Only the lines containing the string "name" are needed; copy all of them from the listing.

##############################

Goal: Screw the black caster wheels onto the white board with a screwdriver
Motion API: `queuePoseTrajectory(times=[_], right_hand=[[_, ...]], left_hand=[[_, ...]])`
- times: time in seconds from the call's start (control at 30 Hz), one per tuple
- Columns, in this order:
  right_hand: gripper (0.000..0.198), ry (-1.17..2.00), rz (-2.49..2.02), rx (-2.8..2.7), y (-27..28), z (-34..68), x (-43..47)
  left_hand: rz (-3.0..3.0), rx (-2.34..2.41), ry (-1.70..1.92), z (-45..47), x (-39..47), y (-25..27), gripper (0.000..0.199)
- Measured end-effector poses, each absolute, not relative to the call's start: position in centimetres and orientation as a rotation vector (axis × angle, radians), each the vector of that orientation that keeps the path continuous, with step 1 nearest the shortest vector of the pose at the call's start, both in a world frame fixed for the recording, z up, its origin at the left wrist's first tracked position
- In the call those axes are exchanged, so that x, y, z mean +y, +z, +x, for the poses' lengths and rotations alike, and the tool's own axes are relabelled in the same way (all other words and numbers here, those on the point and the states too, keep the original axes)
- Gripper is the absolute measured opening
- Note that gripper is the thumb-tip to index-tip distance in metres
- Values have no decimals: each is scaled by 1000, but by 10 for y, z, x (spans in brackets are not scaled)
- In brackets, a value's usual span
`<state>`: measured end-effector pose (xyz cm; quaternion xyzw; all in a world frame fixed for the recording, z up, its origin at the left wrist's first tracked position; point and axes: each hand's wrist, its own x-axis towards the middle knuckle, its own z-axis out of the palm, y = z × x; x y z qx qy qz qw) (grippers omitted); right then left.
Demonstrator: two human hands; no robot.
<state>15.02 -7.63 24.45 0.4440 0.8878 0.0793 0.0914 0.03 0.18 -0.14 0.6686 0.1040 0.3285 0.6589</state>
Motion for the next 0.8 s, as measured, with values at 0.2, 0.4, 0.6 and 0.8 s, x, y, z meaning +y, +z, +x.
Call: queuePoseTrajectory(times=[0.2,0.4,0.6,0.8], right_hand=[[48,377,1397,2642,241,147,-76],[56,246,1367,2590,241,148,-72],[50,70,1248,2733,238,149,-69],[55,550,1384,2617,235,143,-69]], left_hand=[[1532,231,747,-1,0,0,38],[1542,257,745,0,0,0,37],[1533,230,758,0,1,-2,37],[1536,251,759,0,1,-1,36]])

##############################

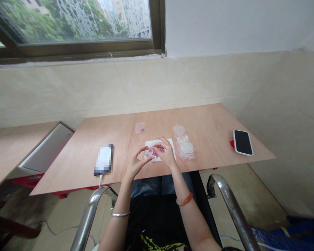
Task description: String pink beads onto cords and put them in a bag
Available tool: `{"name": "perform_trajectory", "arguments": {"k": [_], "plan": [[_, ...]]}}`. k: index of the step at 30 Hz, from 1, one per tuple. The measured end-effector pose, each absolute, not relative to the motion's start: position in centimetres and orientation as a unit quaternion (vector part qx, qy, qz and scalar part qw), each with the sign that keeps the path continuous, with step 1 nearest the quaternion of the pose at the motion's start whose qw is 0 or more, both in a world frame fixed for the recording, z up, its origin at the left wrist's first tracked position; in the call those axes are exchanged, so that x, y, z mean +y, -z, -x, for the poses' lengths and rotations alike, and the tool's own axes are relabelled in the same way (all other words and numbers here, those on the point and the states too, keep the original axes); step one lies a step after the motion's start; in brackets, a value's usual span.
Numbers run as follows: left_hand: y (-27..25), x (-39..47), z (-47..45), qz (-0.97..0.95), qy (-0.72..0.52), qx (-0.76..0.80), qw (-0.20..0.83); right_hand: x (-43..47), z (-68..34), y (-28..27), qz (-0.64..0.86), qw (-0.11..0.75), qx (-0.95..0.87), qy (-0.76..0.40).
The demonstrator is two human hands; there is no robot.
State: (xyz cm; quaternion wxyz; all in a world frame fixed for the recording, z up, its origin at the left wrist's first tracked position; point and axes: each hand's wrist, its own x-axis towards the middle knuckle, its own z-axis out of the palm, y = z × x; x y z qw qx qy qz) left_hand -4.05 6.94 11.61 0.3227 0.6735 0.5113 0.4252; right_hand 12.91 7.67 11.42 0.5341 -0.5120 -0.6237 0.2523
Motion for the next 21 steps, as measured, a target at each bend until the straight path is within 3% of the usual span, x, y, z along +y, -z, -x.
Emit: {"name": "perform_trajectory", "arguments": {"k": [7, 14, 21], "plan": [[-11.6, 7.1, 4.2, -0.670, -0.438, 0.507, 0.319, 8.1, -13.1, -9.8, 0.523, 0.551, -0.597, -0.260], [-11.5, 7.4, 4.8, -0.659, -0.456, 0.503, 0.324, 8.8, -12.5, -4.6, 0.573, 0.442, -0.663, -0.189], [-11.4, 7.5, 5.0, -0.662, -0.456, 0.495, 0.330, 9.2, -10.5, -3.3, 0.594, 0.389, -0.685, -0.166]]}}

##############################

- **ANSWER SPACE**
Available tool: `{"name": "perform_trajectory", "arguments": {"k": [_], "plan": [[_, ...]]}}`. k: index of the step at 30 Hz, from 1, one per tuple. The measured end-effector pose, each absolute, not relative to the motion's start: position in centimetres and orientation as a unit quaternion (vector part qx, qy, qz and scalar part qw), each with the sign that keeps the path continuous, with step 1 nearest the quaternion of the pose at the motion's start whose qw is 0 or more, both in a world frame fixed for the recording, z up, its origin at the left wrist's first tracked position; in the call those axes are exchanged, so that x, y, z mean +y, -z, -x, for the poses' lengths and rotations alike, and the tool's own axes are relabelled in the same way (all other words and numbers here, those on the point and the states too, keep the original axes); step one lies a step after the motion's start; in brackets, a value's usual span.
Emit: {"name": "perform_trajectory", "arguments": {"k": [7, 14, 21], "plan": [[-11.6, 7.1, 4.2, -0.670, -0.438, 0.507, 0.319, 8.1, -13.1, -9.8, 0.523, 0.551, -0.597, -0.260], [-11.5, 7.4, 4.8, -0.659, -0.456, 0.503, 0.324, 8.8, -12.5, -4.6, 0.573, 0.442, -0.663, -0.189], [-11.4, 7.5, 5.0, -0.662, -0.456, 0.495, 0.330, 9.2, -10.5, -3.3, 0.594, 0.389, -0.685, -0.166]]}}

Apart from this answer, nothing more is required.